Как и для прежних поколений, единственной нашей защитой и опорой был Письменный и Устный Закон: пока мы будем заниматься углубленным изучением трактатов Бава Камма (Первые Ворота) или Бава Батра (Последние Ворота), пока будем набожно читать, перед утренней молитвой и после нее, несколько глав из Псалмов, ничто дурное не может с нами случиться.
Но события доказали противное. Немцы заняли город, и нам пришлось закрыть залу наших собраний.

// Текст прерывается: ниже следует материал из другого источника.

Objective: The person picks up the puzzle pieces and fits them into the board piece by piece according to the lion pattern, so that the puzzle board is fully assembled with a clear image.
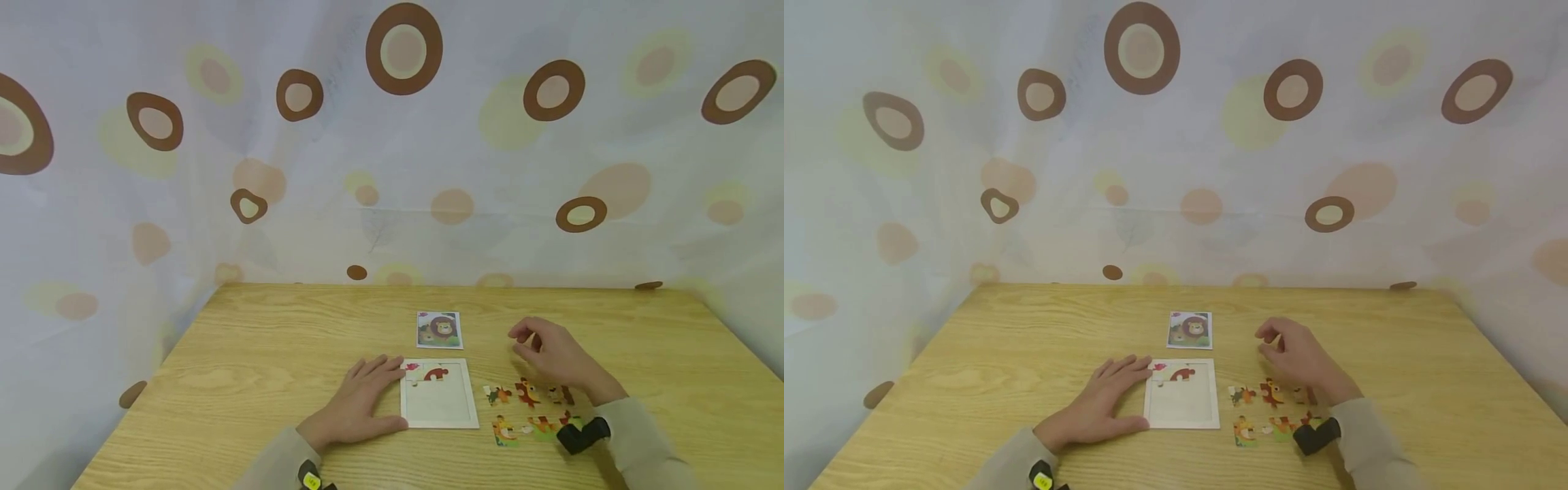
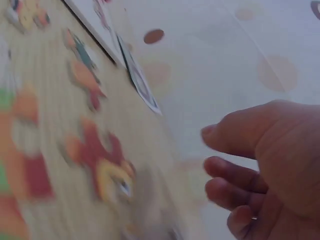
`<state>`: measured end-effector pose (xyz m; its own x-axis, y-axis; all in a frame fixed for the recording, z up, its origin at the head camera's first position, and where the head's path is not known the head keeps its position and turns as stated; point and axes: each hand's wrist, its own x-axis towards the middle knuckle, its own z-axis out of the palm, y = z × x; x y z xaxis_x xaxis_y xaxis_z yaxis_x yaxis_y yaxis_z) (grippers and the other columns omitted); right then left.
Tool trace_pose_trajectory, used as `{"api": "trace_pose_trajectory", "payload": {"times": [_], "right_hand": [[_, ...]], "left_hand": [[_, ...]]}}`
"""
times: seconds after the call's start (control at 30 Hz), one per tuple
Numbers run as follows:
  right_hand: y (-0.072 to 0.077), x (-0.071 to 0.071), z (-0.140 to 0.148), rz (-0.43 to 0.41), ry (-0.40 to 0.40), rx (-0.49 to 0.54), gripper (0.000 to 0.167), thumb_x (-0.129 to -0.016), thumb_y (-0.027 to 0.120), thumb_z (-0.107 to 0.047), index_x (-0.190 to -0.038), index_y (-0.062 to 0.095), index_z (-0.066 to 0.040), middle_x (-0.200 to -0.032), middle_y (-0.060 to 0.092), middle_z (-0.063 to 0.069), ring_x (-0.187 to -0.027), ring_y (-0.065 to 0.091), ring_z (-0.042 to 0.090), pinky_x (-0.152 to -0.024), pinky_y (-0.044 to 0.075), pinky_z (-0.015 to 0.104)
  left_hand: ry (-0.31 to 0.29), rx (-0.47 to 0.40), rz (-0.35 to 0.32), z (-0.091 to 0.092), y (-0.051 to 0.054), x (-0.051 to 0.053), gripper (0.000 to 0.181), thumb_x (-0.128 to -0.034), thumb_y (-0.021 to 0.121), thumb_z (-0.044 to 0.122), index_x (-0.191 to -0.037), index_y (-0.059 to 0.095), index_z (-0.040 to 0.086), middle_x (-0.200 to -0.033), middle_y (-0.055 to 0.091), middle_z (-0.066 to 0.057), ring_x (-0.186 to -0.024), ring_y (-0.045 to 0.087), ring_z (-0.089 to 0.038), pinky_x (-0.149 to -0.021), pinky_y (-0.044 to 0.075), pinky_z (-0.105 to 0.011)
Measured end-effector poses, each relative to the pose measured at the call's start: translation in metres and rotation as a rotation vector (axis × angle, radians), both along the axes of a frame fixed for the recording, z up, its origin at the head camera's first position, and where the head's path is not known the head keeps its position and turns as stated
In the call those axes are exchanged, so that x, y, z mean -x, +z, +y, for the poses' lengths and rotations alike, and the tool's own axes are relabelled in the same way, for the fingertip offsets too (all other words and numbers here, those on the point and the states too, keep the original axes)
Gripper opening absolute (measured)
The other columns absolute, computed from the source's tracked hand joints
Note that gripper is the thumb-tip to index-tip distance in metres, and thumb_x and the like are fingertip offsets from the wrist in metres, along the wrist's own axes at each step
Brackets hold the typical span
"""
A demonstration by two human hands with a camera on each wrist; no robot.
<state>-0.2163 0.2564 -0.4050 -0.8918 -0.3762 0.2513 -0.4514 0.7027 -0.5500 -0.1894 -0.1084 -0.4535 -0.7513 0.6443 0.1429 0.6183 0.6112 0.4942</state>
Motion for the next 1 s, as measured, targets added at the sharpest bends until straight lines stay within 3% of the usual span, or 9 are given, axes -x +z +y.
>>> {"api": "trace_pose_trajectory", "payload": {"times": [0.17, 0.33, 0.6, 0.83, 1.0], "right_hand": [[0.007, 0.002, 0.029, -0.069, 0.008, -0.107, 0.024, -0.089, 0.067, -0.01, -0.108, 0.061, 0.004, -0.098, 0.062, 0.012, -0.064, 0.05, 0.004, -0.06, 0.047, 0.024], [0.007, 0.003, 0.051, -0.151, 0.082, -0.145, 0.032, -0.085, 0.073, -0.018, -0.108, 0.062, 0.001, -0.098, 0.062, 0.01, -0.078, 0.057, 0.011, -0.065, 0.051, 0.025], [-0.002, 0.006, 0.071, -0.236, 0.15, -0.106, 0.035, -0.085, 0.074, -0.021, -0.112, 0.062, -0.002, -0.106, 0.062, 0.01, -0.088, 0.055, 0.012, -0.07, 0.05, 0.025], [-0.011, 0.01, 0.073, -0.271, 0.172, -0.034, 0.033, -0.084, 0.074, -0.016, -0.108, 0.06, 0.002, -0.093, 0.054, 0.005, -0.071, 0.039, 0.002, -0.062, 0.038, 0.022], [-0.013, 0.009, 0.074, -0.293, 0.155, 0.009, 0.032, -0.083, 0.075, -0.014, -0.105, 0.058, 0.004, -0.091, 0.053, 0.005, -0.07, 0.039, 0.002, -0.06, 0.039, 0.022]], "left_hand": [[-0.002, 0.003, 0.008, 0.0, -0.001, 0.0, 0.074, -0.0854, 0.062, 0.055, -0.144, 0.044, 0.014, -0.157, 0.031, -0.001, -0.146, 0.023, -0.031, -0.117, 0.011, -0.058], [-0.007, -0.002, 0.003, 0.0, -0.001, -0.001, 0.074, -0.0856, 0.062, 0.054, -0.144, 0.044, 0.013, -0.157, 0.031, -0.002, -0.146, 0.023, -0.031, -0.117, 0.01, -0.059], [0.002, 0.0, -0.01, 0.001, -0.001, 0.0, 0.074, -0.0858, 0.062, 0.056, -0.144, 0.044, 0.014, -0.157, 0.031, -0.001, -0.146, 0.023, -0.031, -0.117, 0.011, -0.059], [-0.002, -0.008, -0.019, 0.0, 0.0, 0.0, 0.074, -0.0857, 0.062, 0.056, -0.144, 0.044, 0.014, -0.157, 0.031, -0.001, -0.146, 0.023, -0.031, -0.116, 0.011, -0.06], [-0.005, -0.017, -0.021, 0.0, 0.001, 0.0, 0.074, -0.0854, 0.062, 0.055, -0.144, 0.044, 0.013, -0.157, 0.031, -0.001, -0.146, 0.023, -0.031, -0.116, 0.01, -0.06]]}}
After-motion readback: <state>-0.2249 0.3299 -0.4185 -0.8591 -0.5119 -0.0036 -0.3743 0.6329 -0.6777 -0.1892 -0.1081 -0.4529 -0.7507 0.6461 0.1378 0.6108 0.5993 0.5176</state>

Нохем Герш покинул нас для гетто. Но звук его голоса вибрирует в моем собственном всякий раз, когда я открываю Талмуд, чтобы еще раз покориться его законам, подышать его миром и насладиться его блистанием. Сегодня я готов допустить, что Нохем Герш был прав, но не вполне: Тора - это отблеск истины, если не пламя; но она не дает охраны, особенно на лестнице человечества. По-моему, сегодня у меня есть доказательство, что и Тора стала сиротой.
С Итцу Гольдблатом, ювелиром и сыном ювелира, я вынашивал замысел, столь же наивный, сколь и дерзкий: ускорить пришествие Мессии. Мы были одержимы этим. Мы изучали практическую Каббалу и тратили все свободное время на истязание плоти голодом и мыслей молчанием. Твердо решив получить во сне Гилуй Элияху - встречу с пророком Ильей, вестником освобождения, мы дошли до того, что забыли о реальности мира, охваченного войной. Нас занимали только внутренние духовные свершения. Мы распевали молитвы часами. На улице нас принимали за лунатиков. Перед каждым молитвенным собранием мы ходили в микву - ритуальные бани - чтобы очиститься, ибо иначе наши мольбы не будут услышаны. Иногда, в нашей безумной экзальтации, нам казалось, что мы уже различаем шаги Спасителя; скоро цель будет достигнута, звук шофа-ра, трубы пророка, раздастся в самом сердце истории, и кровь жертв не прольется больше; скоро наши враги смиренно и покаянно признают, что никогда им не удастся уничтожить народ Завета, истребляя его детей. Скоро, но когда? Мы горели нетерпением, время торопило, надо было спешить. Но и тут оккупация положила конец нашим мечтам, а может быть - кто знает? - и нашему делу. Палач пришел раньше Мессии, и где-то под мирным небом Силезии вечный народ и все то, что он воплощал, сгорало в огне ни за что, днем и ночью, особенно ночью.
Из всех моих друзей только Иерахмиэль отказывался жить химерами. Он цеплялся за конкретное, ощутимое, реализуемое. Он открыл политический сионизм и с тех пор не мог усидеть на месте. Не бросая изучения Талмуда, он находил время ходить по домам, собирая деньги для Еврейского национального фонда, и пользовался каждым случаем, чтобы пропагандировать среди молодежи свои идеи. Он был талантливым агитатором и появлялся всюду, где мог найти аудиторию. Он воспламенялся, когда держал речь, но взывал он в своих речах к разуму, а не к тоске, которую каждый еврей должен испытывать по Сиону.